[Stored data]
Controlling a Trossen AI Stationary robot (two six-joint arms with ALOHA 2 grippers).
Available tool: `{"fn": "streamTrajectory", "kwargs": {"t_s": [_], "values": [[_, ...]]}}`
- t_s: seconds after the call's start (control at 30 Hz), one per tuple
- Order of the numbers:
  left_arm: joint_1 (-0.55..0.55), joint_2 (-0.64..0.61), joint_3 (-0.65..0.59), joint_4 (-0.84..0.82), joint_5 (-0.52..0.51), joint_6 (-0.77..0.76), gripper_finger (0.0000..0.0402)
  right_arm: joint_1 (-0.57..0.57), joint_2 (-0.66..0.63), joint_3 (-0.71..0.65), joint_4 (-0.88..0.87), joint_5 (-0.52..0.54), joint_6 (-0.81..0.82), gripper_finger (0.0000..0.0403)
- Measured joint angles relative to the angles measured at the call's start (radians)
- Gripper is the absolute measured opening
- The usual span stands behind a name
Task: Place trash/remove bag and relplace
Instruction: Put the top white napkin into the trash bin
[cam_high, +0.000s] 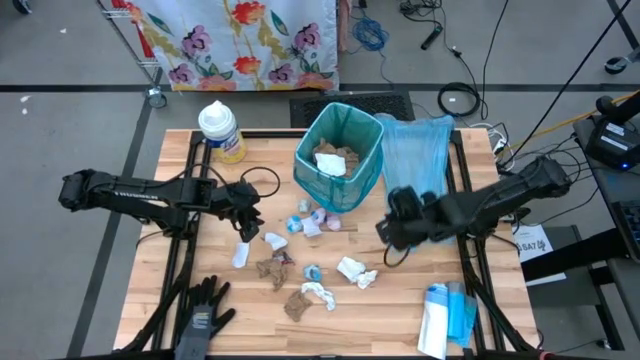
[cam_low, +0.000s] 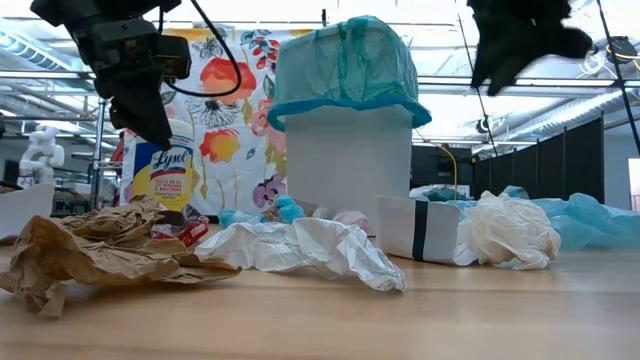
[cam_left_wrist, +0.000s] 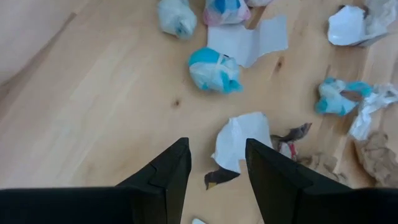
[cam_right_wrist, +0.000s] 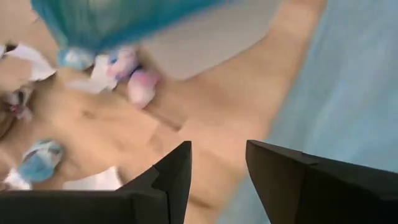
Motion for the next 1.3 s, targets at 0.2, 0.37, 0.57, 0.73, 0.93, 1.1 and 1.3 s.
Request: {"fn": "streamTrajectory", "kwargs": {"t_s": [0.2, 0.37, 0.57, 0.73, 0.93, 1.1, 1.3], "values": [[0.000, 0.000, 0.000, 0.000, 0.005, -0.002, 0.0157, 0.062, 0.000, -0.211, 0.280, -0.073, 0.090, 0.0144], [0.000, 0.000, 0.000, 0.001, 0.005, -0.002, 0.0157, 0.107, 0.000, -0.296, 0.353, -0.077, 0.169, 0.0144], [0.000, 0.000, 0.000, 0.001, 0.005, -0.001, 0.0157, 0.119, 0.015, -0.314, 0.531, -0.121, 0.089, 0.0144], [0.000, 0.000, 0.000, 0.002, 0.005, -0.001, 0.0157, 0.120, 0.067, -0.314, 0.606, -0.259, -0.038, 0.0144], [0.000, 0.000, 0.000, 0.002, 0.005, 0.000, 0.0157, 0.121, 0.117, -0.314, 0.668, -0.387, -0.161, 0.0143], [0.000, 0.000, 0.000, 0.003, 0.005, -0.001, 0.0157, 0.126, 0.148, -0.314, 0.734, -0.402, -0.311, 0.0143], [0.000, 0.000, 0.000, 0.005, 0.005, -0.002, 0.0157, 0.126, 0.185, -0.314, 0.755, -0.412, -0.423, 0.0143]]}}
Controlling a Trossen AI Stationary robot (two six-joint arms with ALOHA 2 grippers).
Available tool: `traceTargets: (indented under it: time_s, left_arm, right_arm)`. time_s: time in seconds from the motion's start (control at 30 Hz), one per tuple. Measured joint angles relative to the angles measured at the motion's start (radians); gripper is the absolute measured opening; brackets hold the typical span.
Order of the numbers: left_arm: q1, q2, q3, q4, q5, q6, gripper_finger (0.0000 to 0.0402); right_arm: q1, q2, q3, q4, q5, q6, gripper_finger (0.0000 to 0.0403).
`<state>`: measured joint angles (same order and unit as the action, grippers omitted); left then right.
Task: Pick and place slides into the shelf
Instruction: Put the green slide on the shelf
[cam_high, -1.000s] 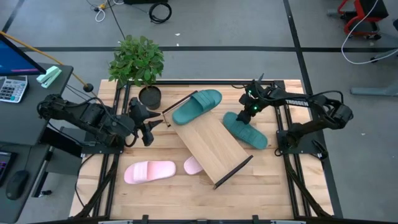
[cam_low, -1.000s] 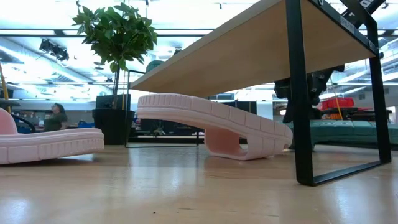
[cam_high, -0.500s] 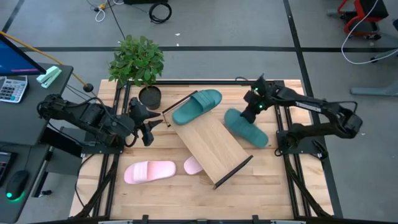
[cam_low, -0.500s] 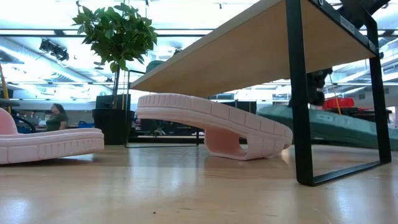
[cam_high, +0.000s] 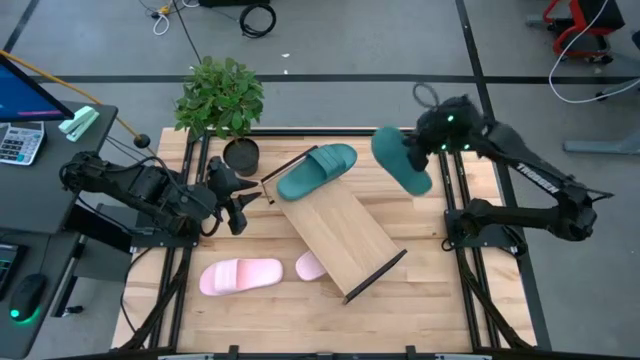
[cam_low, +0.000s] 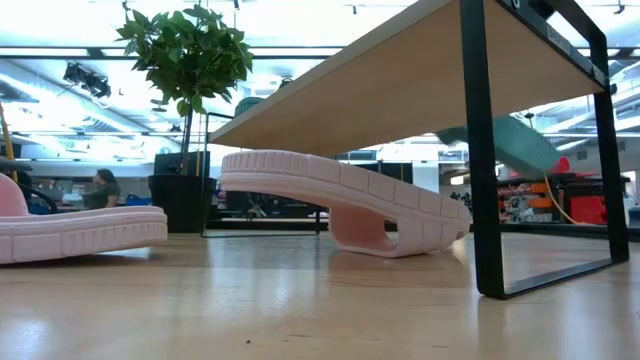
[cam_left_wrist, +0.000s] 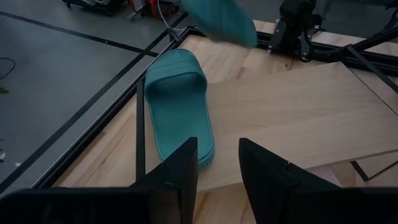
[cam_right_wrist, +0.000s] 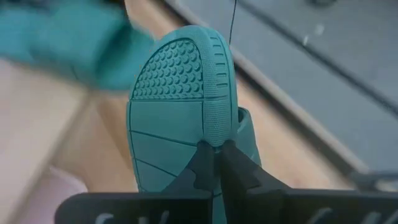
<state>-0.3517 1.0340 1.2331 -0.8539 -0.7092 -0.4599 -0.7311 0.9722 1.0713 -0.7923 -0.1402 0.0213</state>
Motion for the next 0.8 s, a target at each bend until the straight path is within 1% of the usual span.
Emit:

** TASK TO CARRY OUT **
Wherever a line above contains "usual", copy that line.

** TASK RESULT **
- The usual span stands behind a name
Motion for the next 0.8 s, a target at each bend until the straight path is within 1% of the usual span.

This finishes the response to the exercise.